With each reduction in stages of breast cancer comes a decrease in suffering for the patient and a decrease in costs for treatment. The National Institutes of Health set the medical costs associated with treatment of late-stage breast cancer at more than $230,000 per patient.

Keith says he has been working with Lifeline President Bill Reeves for more than 20 years. “I discussed the MastaScope concept with colleagues in England, then went to London and watched a MastaScope prototype in action. One session in that OR and I was totally convinced. It presented an absolutely clear view of the interductal area,” he says. “It works.”

The basic MastaScope configuration features a scope with a tiny camera, a video coupler, and a sterilization tray. Available accessories include a mobile work center, a flat-panel monitor, a digital videocassette recorder with video pack, and a complete patient prep kit.

The scope captures real-time full-color images within the breast ducts, and the images can be digitally recorded and shared immediately with clinical laboratories and specialists anywhere in the world.
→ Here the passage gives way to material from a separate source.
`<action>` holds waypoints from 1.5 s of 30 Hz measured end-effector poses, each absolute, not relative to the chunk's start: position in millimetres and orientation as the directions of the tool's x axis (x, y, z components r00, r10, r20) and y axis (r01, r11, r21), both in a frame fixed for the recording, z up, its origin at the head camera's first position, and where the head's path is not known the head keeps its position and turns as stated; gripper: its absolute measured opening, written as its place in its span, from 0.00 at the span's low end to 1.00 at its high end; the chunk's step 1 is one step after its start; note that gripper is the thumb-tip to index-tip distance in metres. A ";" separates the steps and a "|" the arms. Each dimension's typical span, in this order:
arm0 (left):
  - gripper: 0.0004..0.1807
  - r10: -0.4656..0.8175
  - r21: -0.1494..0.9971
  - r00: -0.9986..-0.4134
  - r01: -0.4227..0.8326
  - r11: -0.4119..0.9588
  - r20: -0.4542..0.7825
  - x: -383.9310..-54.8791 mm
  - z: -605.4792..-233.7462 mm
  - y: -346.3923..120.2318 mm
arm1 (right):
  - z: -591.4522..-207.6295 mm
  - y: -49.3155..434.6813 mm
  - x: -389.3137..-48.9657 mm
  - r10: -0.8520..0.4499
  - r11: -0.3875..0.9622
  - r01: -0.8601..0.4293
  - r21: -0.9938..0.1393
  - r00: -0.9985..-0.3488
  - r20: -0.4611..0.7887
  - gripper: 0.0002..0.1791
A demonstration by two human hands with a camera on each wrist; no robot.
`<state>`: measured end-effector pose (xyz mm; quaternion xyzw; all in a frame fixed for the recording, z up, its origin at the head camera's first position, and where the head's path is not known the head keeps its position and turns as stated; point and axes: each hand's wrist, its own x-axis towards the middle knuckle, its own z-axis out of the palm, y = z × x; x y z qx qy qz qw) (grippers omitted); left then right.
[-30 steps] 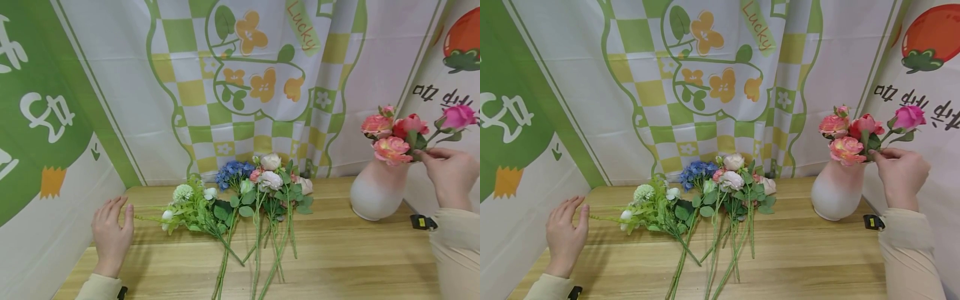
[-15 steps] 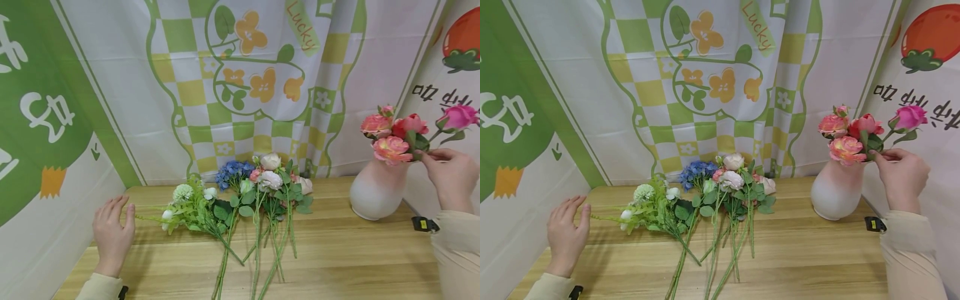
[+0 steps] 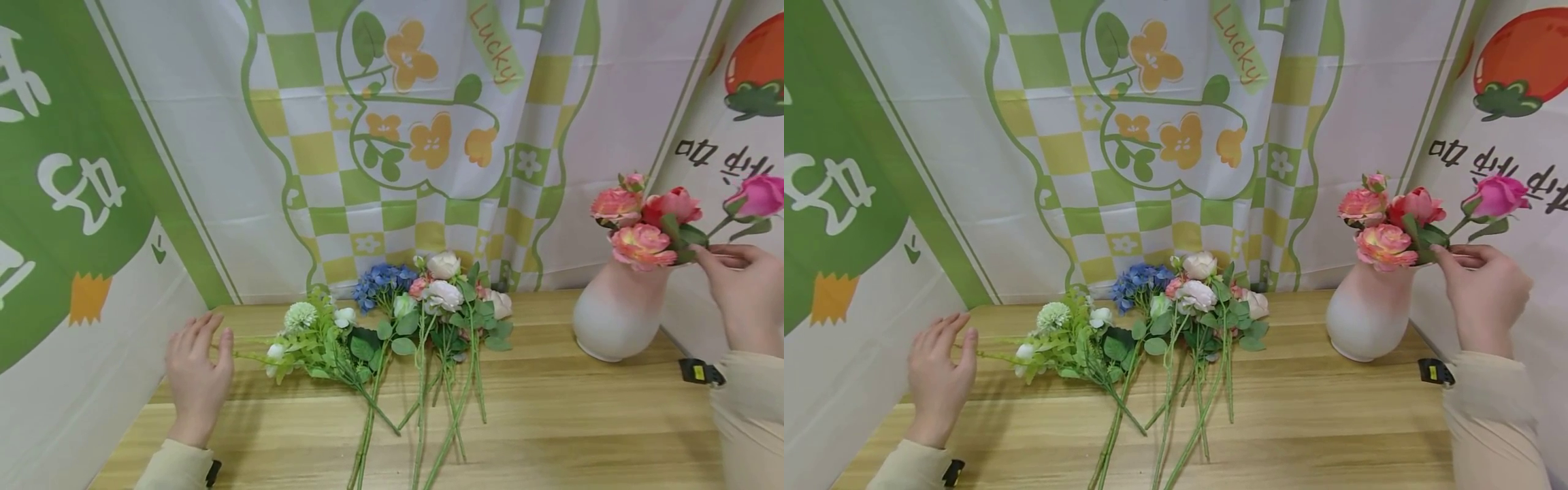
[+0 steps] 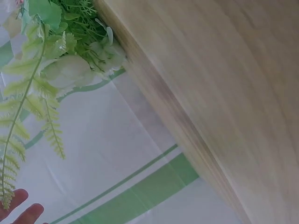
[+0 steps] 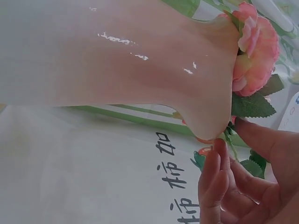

In addition to imaging, the MastaScope is able to collect small amounts of cell scrapings and tissue samples that can then be forwarded to oncology labs for comprehensive analysis.

While the MastaScope has been limited to use by physicians in clinical settings, the results of the procedure offer clinical labs an important tool for breast cancer screening and diagnosis.

A physician using the MastaScope in an operating room or at the office can generate biopsy samples that can be retrieved by a laboratory for a thorough pathological analysis, a critical step for charting the best possible treatment regimen for a breast-cancer patient.

Nicholas Borgert is a contributing writer for Clinical Lab Products.